TLS handshake fails immediately with zero bytes read, no peer certificate:

$ echo | openssl s_client -connect app.client-domain.com:443 \
    -servername app.client-domain.com
CONNECTED(00000005)
... SSL handshake has read 0 bytes and written 1577 bytes
SSL routines::unexpected eof while reading

curl returns (35) SSL_ERROR_SYSCALL / HTTP 000:

$ curl -sS -o /dev/null -w "HTTP %{http_code}\n" https://app.client-domain.com/
curl: (35) LibreSSL SSL_connect: SSL_ERROR_SYSCALL
HTTP 000

Meanwhile the Fly control plane insisted the cert was healthy:

$ fly certs show app.client-domain.com -a my-app
  Status                  = Issued
  Certificate Authority   = Let's Encrypt
  Issued                  = rsa,ecdsa
  Expires                 = ~2 months from now
✓ Certificate is verified and active

Edge proxy logs (visible via fly logs) repeatedly showed
client problem: invalid authority for that hostname.

What didn’t fix it

  1. fly certs add <hostname> (idempotent re-add) — reported “Certificate
    created” but TLS still failed.
  2. fly deploy --strategy immediate (no-op deploy to force a re-sync) — no
    change to edge behaviour.

What did fix it

Full remove + re-add cycle:

$ fly certs remove app.client-domain.com -a my-app --yes
✓ Certificate app.client-domain.com deleted from app my-app

$ fly certs add app.client-domain.com -a my-app
✓ Certificate created for app.client-domain.com

After ~15s the edge started serving a valid Let’s Encrypt cert and the
hostname returned HTTP 200. No DNS changes were needed (already correct,
matching the working sibling).

Guess at the cause

The cert record existed in the control plane (so fly certs show reported
“verified and active”) but the SNI/cert binding was missing on the edge
proxy. Idempotent fly certs add didn’t re-push the binding; only a full
delete forced the edge to re-sync when the cert was re-added.

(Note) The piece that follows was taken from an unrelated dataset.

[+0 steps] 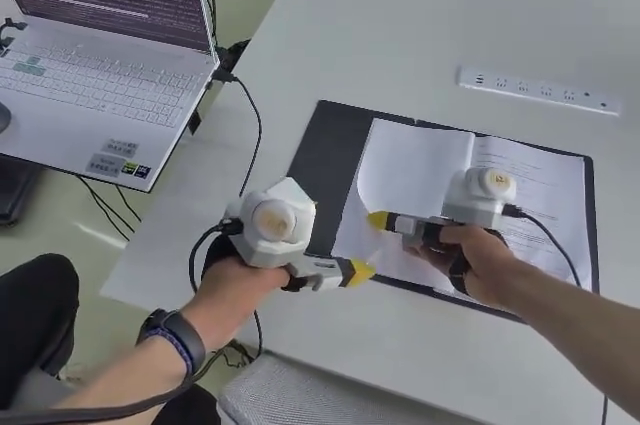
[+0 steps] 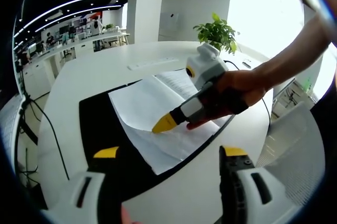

Apologies for this. The root cause is actually last month’s incident with our certificate store, Vault. We renew a certificate 30 days ahead of expiry at the moment, so your certificate will have been renewed then but wasn’t persisted into Vault mid-incident. This didn’t break anything until now, when the previous certificated expired.

Your re-adding it fixed things for obvious reasons. I’ve also done a pass reconciling any certificates from that incident window that were also missed in the same manner. Our existing process handles vault outages fine, but it’s possible this incident caused writes to appear successful that were then lost, and we didn’t account for that.

We also have some changes going out this week that fix up a hole in our ongoing reconciliation, which will catch this case well before it reaches the expiry date.